Social Security Numbers Can Be Guessed

BotScout writes "The nation's Social Security numbering scheme has left millions of citizens vulnerable to privacy breaches, according to researchers at Carnegie Mellon University, who for the first time have used statistical techniques to predict Social Security numbers solely from an individual's date and location of birth. The researchers used the information they gleaned to predict, in one try, the first five digits of a person's Social Security number 44 percent of the time for 160,000 people born between 1989 and 2003. A Social Security Administration spokesman said the government has long cautioned the private sector against using a social security number as a personal identifier, even as it insists 'there is no fool-proof method for predicting a person's Social Security Number.'" Update: 07/07 00:01 GMT by T : Reader angrytuna links to Wired's coverage of the SSN deduction system, and links to the researchers' FAQ at Carnegie Mellon, which says that the research paper will be presented at BlackHat Las Vegas later this month.

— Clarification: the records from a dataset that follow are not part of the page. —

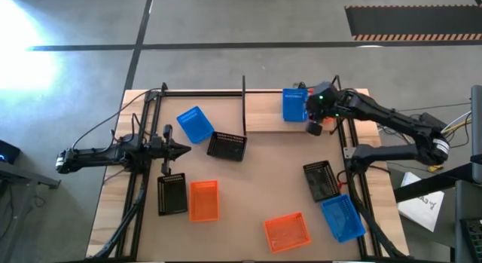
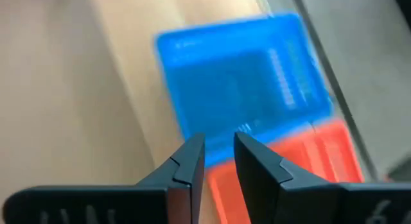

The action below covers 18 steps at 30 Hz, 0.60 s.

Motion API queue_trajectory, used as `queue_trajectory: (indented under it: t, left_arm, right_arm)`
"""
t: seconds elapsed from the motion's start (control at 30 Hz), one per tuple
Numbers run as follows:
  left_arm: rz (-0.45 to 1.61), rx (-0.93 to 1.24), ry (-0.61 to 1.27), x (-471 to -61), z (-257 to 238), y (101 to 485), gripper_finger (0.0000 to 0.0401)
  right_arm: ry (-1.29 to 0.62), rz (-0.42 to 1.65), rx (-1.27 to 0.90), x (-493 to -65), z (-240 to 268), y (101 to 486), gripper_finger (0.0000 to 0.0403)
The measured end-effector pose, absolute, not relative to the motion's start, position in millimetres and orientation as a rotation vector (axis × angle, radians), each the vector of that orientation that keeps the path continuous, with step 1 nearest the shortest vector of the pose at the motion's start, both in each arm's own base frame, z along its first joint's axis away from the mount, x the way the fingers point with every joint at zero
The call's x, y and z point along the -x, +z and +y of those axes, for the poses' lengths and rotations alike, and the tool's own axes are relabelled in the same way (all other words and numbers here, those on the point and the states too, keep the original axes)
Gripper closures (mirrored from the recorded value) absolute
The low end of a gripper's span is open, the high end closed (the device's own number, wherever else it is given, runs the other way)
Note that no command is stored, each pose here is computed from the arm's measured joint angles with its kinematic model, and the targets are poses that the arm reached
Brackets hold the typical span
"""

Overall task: Stack baskets on shelf by color
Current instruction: Put the middle blue bin on the shelf

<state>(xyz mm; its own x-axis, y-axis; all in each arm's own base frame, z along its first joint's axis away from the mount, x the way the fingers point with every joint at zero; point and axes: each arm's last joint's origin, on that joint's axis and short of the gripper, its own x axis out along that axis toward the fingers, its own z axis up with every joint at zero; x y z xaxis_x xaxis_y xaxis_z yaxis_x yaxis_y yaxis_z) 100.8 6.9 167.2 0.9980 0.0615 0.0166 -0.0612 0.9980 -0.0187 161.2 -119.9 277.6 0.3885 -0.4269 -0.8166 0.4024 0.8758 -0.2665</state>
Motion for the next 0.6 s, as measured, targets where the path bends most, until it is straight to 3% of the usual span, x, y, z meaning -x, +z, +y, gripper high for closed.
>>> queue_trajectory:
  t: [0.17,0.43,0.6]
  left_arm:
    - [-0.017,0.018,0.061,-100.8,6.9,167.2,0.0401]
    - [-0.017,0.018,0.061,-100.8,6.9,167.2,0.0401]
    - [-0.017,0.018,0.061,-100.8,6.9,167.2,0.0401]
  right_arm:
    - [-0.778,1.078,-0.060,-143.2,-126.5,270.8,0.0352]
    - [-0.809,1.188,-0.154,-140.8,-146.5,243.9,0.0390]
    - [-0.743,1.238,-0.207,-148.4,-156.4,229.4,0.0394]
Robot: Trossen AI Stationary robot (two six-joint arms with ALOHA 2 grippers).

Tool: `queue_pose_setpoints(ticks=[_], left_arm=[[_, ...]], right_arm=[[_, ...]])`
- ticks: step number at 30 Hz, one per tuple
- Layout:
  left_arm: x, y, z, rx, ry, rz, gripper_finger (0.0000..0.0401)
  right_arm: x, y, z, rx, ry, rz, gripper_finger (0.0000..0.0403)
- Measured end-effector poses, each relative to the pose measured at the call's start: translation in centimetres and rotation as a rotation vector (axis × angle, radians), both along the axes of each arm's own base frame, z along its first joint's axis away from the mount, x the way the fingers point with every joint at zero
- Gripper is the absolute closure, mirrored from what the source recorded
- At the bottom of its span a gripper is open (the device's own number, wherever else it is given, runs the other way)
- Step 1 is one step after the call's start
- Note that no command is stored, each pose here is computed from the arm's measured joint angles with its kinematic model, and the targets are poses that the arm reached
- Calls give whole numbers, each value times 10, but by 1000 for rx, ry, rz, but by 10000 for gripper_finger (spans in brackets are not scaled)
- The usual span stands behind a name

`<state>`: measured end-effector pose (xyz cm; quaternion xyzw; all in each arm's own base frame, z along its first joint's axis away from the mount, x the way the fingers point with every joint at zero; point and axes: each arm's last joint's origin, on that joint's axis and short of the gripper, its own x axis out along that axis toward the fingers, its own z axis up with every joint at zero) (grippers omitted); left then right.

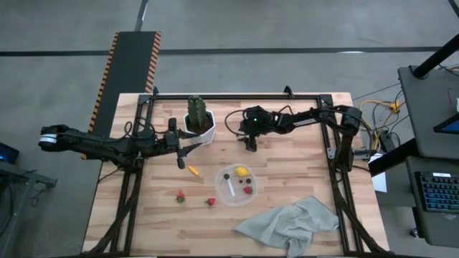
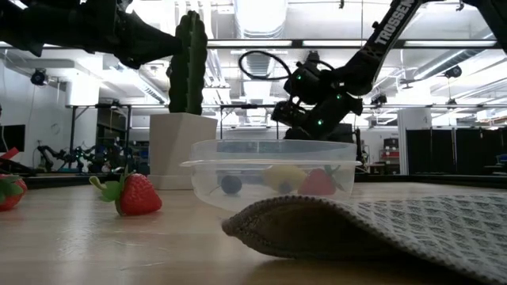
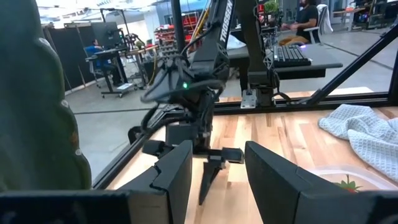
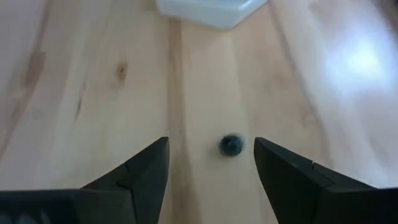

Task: Pick and placing Produce into tupperware
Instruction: Put the blueberry into the transparent container

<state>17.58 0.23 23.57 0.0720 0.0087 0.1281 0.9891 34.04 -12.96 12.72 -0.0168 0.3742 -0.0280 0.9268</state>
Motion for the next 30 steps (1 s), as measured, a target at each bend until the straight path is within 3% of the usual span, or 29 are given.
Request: queue_pose_setpoints(ticks=[16,30], left_arm=[[0,0,0,47,11,0,266],[0,0,0,44,11,0,266]], right_arm=[[25,-11,-20,14,61,-14,177],[17,-21,-15,10,90,-40,177]])
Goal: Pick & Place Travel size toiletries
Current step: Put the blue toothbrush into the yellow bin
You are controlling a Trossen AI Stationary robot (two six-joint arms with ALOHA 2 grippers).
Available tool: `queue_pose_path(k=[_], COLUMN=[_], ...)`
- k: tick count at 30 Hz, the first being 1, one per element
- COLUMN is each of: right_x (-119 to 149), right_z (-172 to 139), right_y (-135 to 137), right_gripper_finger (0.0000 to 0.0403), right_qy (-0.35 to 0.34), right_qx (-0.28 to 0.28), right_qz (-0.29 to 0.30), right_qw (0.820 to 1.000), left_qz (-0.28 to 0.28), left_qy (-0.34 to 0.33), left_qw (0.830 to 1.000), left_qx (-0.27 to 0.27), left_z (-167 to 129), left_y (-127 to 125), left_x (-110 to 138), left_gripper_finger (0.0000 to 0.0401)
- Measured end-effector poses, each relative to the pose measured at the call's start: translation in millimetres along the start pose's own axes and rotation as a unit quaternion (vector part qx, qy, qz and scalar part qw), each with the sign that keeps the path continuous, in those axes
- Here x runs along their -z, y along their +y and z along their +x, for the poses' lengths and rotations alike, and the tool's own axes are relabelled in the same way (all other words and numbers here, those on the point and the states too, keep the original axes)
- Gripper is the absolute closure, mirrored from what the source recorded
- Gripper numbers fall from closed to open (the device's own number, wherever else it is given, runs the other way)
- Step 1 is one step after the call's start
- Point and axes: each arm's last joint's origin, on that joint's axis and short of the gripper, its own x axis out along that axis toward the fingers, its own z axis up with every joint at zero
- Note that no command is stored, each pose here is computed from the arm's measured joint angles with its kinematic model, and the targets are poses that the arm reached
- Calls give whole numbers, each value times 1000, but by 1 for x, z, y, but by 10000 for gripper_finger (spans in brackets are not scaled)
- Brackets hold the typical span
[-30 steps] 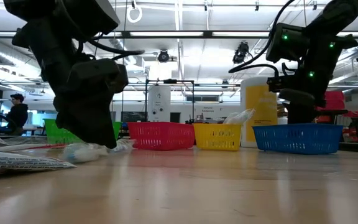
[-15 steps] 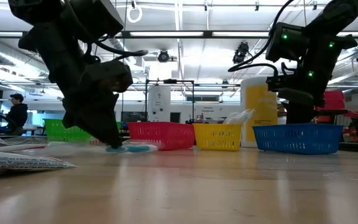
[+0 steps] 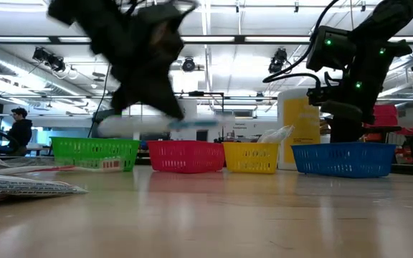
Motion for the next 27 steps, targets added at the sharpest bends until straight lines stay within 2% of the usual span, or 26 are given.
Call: queue_pose_path(k=[5,8,11,19,24,27], right_x=[-8,-15,-26,-44,-49,-51], right_z=[-10,-19,-28,-44,-53,-59], right_y=[5,5,6,6,4,3], right_gripper_finger=[241,248,256,261,254,251], right_qy=[17,16,-17,-78,-100,-114], right_qx=[-36,-21,4,80,105,111], right_qz=[-33,-42,-55,-90,-96,-99], right_qw=[999,999,998,990,985,982], left_qz=[-28,-51,-82,-231,-273,-280], left_qy=[-57,-90,-117,-133,-130,-109], left_qw=[997,994,989,963,953,954], left_qx=[-38,-34,-35,-30,4,-2], left_z=[-11,-15,-15,-8,18,39], left_y=[-8,-4,5,48,67,75], left_x=[-50,-76,-96,-128,-142,-149], left_gripper_finger=[399,399,399,392,397,392])
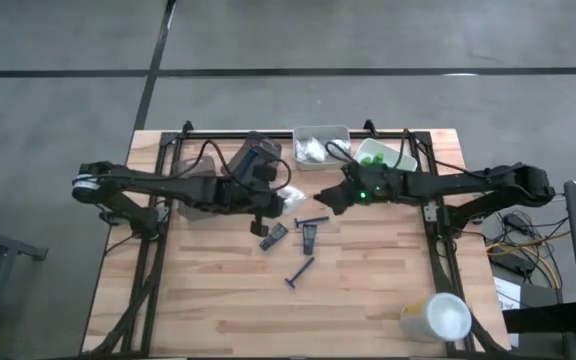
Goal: Pick & Place Travel size toiletries
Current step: Put the cotton pack into the gray bin
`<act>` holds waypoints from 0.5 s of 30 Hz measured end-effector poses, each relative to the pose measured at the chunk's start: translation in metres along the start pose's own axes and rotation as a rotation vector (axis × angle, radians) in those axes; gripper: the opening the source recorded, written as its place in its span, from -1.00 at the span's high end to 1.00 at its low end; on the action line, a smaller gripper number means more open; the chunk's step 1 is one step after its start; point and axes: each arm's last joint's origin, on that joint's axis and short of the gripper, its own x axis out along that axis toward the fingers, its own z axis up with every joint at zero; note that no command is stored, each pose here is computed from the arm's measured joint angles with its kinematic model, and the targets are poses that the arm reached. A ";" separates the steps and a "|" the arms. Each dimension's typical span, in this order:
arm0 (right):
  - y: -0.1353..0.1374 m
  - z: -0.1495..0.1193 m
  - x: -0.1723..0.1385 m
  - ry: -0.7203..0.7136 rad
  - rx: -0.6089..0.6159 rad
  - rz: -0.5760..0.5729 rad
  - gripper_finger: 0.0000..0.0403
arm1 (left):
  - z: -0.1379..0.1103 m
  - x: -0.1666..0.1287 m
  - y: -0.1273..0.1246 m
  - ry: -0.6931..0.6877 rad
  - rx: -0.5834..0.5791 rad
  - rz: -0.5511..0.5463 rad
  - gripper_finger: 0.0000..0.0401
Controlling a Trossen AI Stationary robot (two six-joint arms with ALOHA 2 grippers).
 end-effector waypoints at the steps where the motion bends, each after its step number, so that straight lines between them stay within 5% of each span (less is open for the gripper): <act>1: -0.001 0.002 0.003 -0.002 0.013 0.011 -0.29 | 0.002 -0.001 0.000 -0.001 0.007 0.014 0.96; 7: 0.004 0.010 0.025 -0.019 0.031 0.202 -0.36 | 0.009 -0.005 0.005 -0.015 0.004 0.074 0.96; 15: -0.002 0.012 0.049 -0.006 0.059 0.167 -0.21 | 0.012 -0.007 0.004 -0.025 -0.010 0.086 0.96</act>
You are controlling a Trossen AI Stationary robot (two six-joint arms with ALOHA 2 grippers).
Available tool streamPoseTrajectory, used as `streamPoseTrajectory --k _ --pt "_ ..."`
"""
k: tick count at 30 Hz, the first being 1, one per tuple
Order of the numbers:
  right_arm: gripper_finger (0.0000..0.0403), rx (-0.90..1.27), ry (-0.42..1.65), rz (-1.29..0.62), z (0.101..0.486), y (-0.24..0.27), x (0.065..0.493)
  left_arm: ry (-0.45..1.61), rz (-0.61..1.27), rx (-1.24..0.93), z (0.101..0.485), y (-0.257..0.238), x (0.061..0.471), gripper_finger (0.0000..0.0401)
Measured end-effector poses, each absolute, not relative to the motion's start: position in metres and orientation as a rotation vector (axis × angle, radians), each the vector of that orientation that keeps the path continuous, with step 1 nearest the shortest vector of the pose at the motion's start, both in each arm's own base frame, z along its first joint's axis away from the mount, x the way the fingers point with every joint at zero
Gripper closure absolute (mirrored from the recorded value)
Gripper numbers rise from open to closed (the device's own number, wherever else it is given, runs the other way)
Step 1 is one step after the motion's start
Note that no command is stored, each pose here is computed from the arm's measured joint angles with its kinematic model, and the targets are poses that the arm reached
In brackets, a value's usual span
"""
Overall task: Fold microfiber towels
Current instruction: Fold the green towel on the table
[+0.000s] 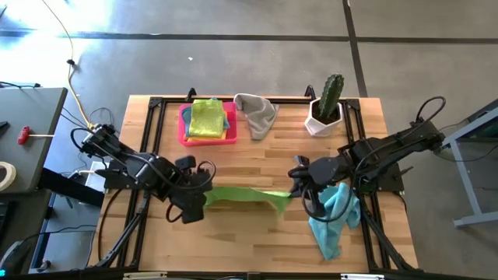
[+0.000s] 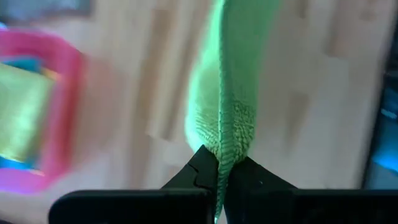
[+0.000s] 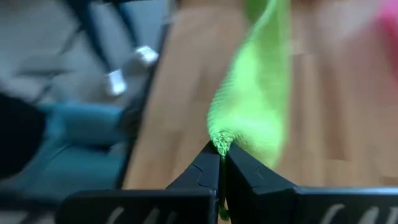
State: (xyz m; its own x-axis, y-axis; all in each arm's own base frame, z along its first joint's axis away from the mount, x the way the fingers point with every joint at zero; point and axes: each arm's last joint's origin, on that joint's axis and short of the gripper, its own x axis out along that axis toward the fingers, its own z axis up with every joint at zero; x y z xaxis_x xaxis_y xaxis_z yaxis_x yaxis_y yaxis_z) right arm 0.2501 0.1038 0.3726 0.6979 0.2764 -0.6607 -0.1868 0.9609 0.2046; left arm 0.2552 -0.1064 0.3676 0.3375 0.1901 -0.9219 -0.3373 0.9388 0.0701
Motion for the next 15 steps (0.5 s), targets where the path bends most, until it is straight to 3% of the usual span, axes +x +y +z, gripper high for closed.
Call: streamPoseTrajectory --k 5,15 --pt "0.0403 0.136 0.794 0.467 0.372 0.109 0.247 1.251 0.255 -0.226 0.366 -0.110 0.254 0.0401" --pt "0.0403 0.075 0.943 0.297 0.360 0.100 0.238 1.224 0.304 -0.158 0.367 -0.105 0.255 0.0401"
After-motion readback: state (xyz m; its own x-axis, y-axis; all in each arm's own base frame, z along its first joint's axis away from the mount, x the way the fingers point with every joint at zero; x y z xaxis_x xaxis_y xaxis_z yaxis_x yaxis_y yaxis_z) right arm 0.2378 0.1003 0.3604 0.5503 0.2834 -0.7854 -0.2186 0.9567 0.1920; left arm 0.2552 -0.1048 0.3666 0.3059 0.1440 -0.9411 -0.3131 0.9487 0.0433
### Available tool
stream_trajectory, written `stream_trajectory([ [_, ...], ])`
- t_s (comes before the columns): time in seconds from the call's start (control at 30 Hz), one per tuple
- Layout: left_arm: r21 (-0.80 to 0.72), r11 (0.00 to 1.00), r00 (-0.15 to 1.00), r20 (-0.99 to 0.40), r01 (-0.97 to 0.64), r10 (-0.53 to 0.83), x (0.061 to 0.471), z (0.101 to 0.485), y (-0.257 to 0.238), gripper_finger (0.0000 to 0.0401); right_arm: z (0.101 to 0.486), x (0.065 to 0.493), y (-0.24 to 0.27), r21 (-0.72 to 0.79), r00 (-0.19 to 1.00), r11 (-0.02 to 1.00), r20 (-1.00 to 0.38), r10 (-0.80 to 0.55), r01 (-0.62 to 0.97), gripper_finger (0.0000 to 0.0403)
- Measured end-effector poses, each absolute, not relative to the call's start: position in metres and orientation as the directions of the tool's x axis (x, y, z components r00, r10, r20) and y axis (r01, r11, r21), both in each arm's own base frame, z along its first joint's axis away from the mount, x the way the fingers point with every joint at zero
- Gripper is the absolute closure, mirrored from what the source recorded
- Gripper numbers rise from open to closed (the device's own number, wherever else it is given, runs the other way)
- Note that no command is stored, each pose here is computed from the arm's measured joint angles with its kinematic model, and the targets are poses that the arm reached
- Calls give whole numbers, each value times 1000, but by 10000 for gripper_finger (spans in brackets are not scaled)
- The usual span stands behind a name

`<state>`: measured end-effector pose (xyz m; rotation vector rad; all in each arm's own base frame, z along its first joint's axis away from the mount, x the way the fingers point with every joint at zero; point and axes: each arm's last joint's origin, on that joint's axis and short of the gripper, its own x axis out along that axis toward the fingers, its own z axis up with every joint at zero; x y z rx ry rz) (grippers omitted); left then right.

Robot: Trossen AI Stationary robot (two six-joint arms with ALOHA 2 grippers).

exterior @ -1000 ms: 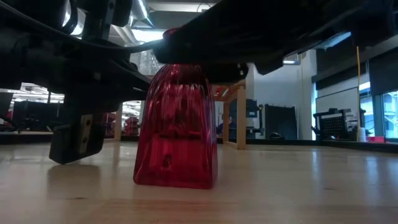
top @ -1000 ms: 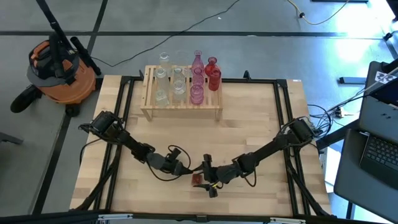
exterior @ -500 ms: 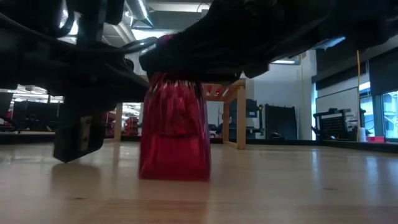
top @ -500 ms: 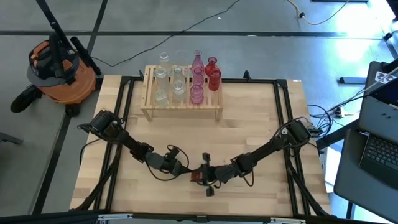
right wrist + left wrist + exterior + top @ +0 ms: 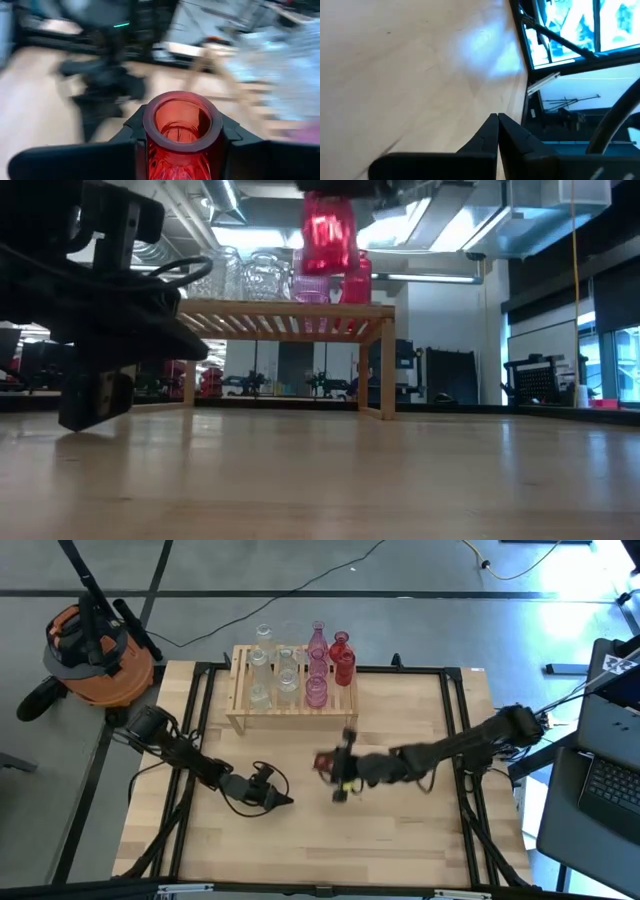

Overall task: Sort vases onto shelf
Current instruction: Put the red vase on the shelf aligned with the other red vases

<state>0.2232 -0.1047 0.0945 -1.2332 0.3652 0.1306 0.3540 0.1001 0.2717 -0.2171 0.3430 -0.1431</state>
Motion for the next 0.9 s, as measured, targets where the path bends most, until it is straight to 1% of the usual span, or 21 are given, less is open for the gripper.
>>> stream_trajectory([
  [0.07, -894, 345, 935, -340, -287, -103, 221, 96, -104, 401, 294, 348, 83, -259, 906, 949, -334, -260, 177, 311],
  [0.17, -888, 367, 936, -336, -278, -106, 221, 97, -104, 401, 313, 342, 57, -287, 848, 912, -364, -386, 292, 311],
  [0.23, -884, 375, 935, -339, -277, -108, 221, 98, -103, 401, 323, 341, 43, -274, 810, 883, -363, -462, 381, 311],
  [0.37, -880, 396, 928, -342, -262, -146, 223, 99, -99, 401, 327, 337, 29, -221, 702, 775, -332, -630, 592, 311],
  [0.47, -876, 409, 924, -347, -256, -164, 224, 99, -96, 401, 323, 336, 27, -197, 617, 679, -298, -728, 707, 311],
  [0.63, -868, 429, 913, -360, -252, -191, 225, 100, -94, 401, 318, 340, 23, -122, 547, 590, -263, -795, 798, 311],
  [0.77, -869, 425, 909, -364, -252, -205, 226, 100, -90, 401, 307, 347, 16, -48, 503, 533, -266, -822, 845, 311],
  [0.9, -869, 428, 904, -368, -250, -218, 227, 100, -88, 401, 294, 353, 15, -22, 457, 479, -262, -850, 878, 311],
])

Re:Social Security Numbers As Identifiers

[Formica]

That notice was for the physical card itself, not the number: http://www.straightdope.com/columns/read/141/why-does-my-old-social-security-card-say-it-cant-be-used-as-id

Re:The problem is not that SSNs are easy to guess

[Ron+Bennett]

You're spot on about SSN being an identifier only, and was not intended to be a secret.

However, SSNs were never designed to be unique; they are not!

SSNs can be recycled. And it's also possible, though difficult, for one to obtain a new SSN.

In addition, many SSNs are assigned to more than one person - so common that the IRS, as well as many other government agencies, as well as the major credit bureaus, utilize software that allows for SSN duplicates and doesn't rely on SSNs alone to separate people.

Ron

Re:good thing

[dbialac]

Well the thing is the article itself is a bit misleading. It didn't take a study to find that you can predict the first 5 digits with 44% accuracy -- it was already a known factor. In fact, the less populous a state, the more likely they are to get it right. In smaller states (population-wise) such as the Dakotas, there may only be one prefix assigned to the state and with the second set of numbers being sequential, that 44% accuracy goes up very close to 100%. This is why the government has always told the private sector it was a bad idea.

Re:good thing

There are (roughly) 3x as many SSNs as living US citizens. Add in some dead folks, account for holes in the numbering system, and let's call it 2x.

If the numbers were assigned at random, I think there would be roughly a 60% (intuition, pardon my laziness) chance that someone else shared your SSN. The claim is that it is "incredibly unlikely" that that person (or one of those people, in the increasingly unlikely situations of multiple collisions) who shares your SSN *ALSO* shares your name.

For a randomly selected person, I agree. However, I expect there are specific counterexamples (remember, 1-in-a-billion things happen to 6 people on Earth every day). There are 50k John Smith in the USA, out of 300M people. 30k of them have SSN collisions with a random other person. There is a ~1/1000 chance that two of them collide with each other. I don't think that 1/1000 is "incredibly unlikely"... I also think you probably aren't named John Smith :)

Re:good thing

[daath93]

I work for social security, its not impossible to change your number, you just have to actually SHOW that you tried to clear up your problem. This is required for many reasons, not the least of which is some freaky people actually rent their social security number out to illegal immigrants, then expect us to replace their number when their identity is compromised.